ジュンゴは何もしてない。何も悪い事もしてないし、お前達の邪魔もしてないよっ!! だからもう、もうジュンゴの街を壊さないでっ!
 友達を……仲間を奪っていかないで!!」

 その場に倒れ込むようにしてうずくまり、血を吐くような悲鳴をあげる。9歳にしては大柄な彼の背が、今この時だけは酷く小さく、頼りない者に見える。
 そしてその姿を見て、その悲鳴を聞いて、ようやく忍達は彼の行動の理由を悟った。

 この前の街の被害と、そして今回何もできずにシャムスを傷つけてしまったという事。その二つの出来事が、純吾の今まで抑え込んでいたトラウマを再び呼び起こしてしまっていたのだ。

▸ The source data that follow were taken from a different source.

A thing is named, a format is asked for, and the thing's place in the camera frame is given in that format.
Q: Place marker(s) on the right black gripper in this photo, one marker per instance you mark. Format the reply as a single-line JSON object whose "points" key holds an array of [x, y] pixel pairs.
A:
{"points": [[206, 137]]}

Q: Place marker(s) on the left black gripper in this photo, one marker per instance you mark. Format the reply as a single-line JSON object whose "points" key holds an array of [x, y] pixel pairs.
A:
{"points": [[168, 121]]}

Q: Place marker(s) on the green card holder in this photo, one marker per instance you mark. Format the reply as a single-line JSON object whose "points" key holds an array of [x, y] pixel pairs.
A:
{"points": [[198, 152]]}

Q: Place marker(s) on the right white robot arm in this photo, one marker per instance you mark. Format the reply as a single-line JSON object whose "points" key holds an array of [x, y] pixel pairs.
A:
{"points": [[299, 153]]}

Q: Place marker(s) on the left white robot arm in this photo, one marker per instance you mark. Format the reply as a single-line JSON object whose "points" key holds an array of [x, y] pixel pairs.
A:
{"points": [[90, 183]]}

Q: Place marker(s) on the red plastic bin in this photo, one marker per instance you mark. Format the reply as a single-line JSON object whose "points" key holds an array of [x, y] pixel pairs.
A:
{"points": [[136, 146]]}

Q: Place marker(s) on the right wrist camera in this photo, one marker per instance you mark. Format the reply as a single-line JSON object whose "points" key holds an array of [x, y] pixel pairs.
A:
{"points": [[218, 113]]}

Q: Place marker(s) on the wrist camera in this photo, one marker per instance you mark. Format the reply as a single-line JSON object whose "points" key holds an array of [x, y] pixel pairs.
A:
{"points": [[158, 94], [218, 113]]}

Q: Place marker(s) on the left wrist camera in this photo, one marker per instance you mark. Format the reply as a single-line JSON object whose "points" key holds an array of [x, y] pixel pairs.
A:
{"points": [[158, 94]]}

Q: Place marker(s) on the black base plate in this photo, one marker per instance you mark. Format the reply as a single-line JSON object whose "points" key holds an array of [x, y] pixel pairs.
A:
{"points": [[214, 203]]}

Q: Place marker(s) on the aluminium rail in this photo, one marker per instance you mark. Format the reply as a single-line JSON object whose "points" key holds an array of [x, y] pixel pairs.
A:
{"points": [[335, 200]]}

 つまり、崩れゆく街並みに、その後襲いかかってくる悪魔たちに対して、ただ呆然として何もできなかった事。
 それが彼にとって、最悪の結果を引き起こしてしまったというトラウマを。


 元々純吾は戦いの知識も経験もない唯の一般人だった。そんな彼が今まで自ら体験した激甚なトラウマをどうにか思い起こさなかったのは偶然と、周りにいる人たちによる援助によって何とか彼にとって良い環境を整える事ができたからだった。
 しかし、その環境――崩壊前に似た街、支え支えられる仲間――の危機を前に、彼は再び手をこまねいている事しかできなかった。【悪魔召喚アプリ】という力を手に入れ、あの時とは全く違うというのに。

 恐怖、怒り、悲しみ、そして後悔に震える純吾の姿を見ながら、誰も動けなかった。